**Task inputs:**
*-*-*

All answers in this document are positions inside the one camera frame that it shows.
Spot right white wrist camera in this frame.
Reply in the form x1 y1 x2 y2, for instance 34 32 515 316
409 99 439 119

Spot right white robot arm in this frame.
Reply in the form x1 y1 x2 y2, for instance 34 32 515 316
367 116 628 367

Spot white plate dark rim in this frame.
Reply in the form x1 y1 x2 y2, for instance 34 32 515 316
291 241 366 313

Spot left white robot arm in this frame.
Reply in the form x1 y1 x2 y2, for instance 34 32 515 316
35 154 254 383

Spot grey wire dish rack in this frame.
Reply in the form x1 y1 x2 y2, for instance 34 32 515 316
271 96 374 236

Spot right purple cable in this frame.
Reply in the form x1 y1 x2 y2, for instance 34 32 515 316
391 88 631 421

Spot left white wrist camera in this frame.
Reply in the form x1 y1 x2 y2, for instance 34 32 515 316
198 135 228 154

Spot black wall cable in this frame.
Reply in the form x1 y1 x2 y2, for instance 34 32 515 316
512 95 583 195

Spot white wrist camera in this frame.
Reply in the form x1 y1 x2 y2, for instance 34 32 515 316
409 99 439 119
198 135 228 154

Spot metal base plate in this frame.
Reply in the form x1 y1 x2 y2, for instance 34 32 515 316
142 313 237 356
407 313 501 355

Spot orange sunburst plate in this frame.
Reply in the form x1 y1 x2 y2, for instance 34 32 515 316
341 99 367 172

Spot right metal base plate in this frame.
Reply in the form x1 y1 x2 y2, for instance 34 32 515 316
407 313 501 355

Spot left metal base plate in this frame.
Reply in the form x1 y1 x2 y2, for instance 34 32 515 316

*-*-*

**What is being asked:** Could you copy out every line in the listing where the word "white" appears?

**Response area:**
Spot right white wrist camera in this frame.
Spot right white robot arm in this frame.
Spot white plate dark rim in this frame.
Spot left white robot arm in this frame.
Spot left white wrist camera in this frame.
Spot white wrist camera in this frame.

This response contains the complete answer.